Opinion
2:21-cv-01030-KJM-DB
10-26-2021
ORDER
Maria Smith alleges she was removed from a grocery store in Sacramento because she was not wearing a mask. First Am. Compl. ¶¶ 1, 9, ECF No. 5. She alleges she has a “disability” or “medical exception” that prevents her from wearing a mask, but she does not identify her disability or medical condition. See Id. ¶¶ 1, 2, 9. She brought this action under the Americans with Disabilities Act and the California Unruh Civil Rights Act. See Id. ¶¶ 12-16. The store now moves to dismiss. See generally Mot., ECF No. 10; Mem., ECF No. 11. Its motion is fully briefed. See generally Opp'n, ECF No. 19; Reply, ECF No. 22. The court submits the motion without oral argument and grants it with leave to amend, as explained below.
The court turns first to the store's jurisdictional argument that it has mooted Ms. Smith's ADA claim by changing its mask policy to include an exception for people with disabilities. See Mem. at 14-16. This argument is a “factual” challenge; it “disputes the truth of the allegations that, by themselves, would otherwise invoke federal jurisdiction.” Safe Air for Everyone v. Meyer, 373 F.3d 1035, 1039 (9th Cir. 2004). When a defendant mounts a factual challenge to a complaint, the court may “look beyond the complaint to matters of public record without having to convert the motion into one for summary judgment.” White v. Lee, 227 F.3d 1214, 1242 (9th Cir. 2000). The court therefore grants the store's request to take judicial notice of its publicly available masking policy, which makes an exception for people “with disabilities or underlying medical conditions.” See Request J. Notice ¶ 2 & Ex. 2 at 12, ECF Nos. 12, 12-2.
Even so, the store's new policy does not moot the ADA claim. “[A] defendant cannot automatically moot a case simply by ending its unlawful conduct once sued.” Already, LLC v. Nike, Inc., 568 U.S. 85, 91 (2013). Otherwise “the courts would be compelled to leave ‘the defendant free to return to his old ways.'” United States v. Concentrated Phosphate Exp. Ass'n, 393 U.S. 199, 203 (1968) (alterations omitted) (quoting United States v. W. T. Grant Co., 345 U.S. 629, 632 (1953)). “Given this concern, ” the Supreme Court has “explained that ‘a defendant claiming that its voluntary compliance moots a case bears the formidable burden of showing that it is absolutely clear the allegedly wrongful behavior could not reasonably be expected to recur.'” Already, 568 U.S. at 91 (quoting Friends of the Earth, Inc. v. Laidlaw Env't Servs. (TOC), Inc., 528 U.S. 167, 190 (2000)). The store has not carried that burden. This case is unlike others in which defendants have mooted ADA claims by undertaking costly renovations that almost certainly will not be reversed, such as widening an aisle in a parking lot. See, e.g., Langer v. Encantado II, LLC, No. 14-2281, 2015 WL 1499182, at *3 (S.D. Cal. Apr. 1, 2015), aff'd, 677 Fed.Appx. 360 (9th Cir. 2017).

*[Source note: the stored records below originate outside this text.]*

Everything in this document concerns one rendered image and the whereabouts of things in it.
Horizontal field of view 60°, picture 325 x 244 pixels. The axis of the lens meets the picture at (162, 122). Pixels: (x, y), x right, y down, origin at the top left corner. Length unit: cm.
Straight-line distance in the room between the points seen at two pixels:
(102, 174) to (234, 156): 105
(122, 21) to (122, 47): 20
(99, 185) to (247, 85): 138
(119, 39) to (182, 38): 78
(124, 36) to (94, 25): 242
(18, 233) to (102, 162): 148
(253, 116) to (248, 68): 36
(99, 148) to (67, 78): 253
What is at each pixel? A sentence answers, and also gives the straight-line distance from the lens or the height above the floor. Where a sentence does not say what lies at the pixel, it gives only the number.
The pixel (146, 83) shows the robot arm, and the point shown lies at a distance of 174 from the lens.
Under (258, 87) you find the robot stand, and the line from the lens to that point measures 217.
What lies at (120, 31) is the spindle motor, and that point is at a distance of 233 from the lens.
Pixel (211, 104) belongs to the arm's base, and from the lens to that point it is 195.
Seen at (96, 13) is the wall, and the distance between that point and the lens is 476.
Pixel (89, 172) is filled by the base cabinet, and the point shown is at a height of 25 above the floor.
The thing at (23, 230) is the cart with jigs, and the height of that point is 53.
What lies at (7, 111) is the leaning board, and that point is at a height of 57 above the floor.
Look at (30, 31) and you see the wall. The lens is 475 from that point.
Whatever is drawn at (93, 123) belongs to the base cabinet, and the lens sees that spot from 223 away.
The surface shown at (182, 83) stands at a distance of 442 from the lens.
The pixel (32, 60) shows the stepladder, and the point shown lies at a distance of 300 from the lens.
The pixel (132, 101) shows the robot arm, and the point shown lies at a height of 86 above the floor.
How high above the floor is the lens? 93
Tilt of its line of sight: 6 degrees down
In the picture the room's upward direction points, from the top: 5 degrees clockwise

Although the ADA claim is not moot, the complaint does not state a claim on which relief could be granted. See Fed. R. Civ. P. 12(b)(6). Plaintiffs must include more than “a formulaic recitation of the elements” in their complaints. Ashcroft v. Iqbal, 556 U.S. 662, 678 (2009) (quoting Bell Atl. Corp. v. Twombly, 550 U.S. 544, 555 (2007)). Ms. Smith has not done so. She alleges only that she is “disabled” and “cannot wear a mask over her face.” First Am. Compl. ¶¶ 2, 9. Such generic claims do not permit the court to infer she has a “disability.” See Weaving v. City of Hillsboro, 763 F.3d 1106, 1111 (9th Cir. 2014) (summarizing statutory and regulatory definitions of “disability” under the ADA); Roman v. BRE Properties, Inc., 237 Cal.App.4th 1040, 1051-52 (2015) (summarizing statutory definitions of disability under the Unruh Act); see also Whitaker v. Tesla Motors, Inc., 985 F.3d 1173, 1175-78 (9th Cir. 2021) (affirming dismissal of ADA discrimination claim pleaded in formulaic terms). Nor can the court infer a disability was the reason Ms. Smith could not wear a mask, and thus the reason for her exclusion from the store. The court therefore also cannot infer she was denied a public accommodation “because of her disability, an essential element of her claims. See Arizona ex rel. Goddard v. Harkins Amusement Enters., Inc., 603 F.3d 666, 670 (9th Cir. 2010) (interpreting the ADA); Molski v. M.J. Cable, Inc., 481 F.3d 724, 731 (9th Cir. 2007) (“[T]he Unruh Act is coextensive with the ADA . . . .”).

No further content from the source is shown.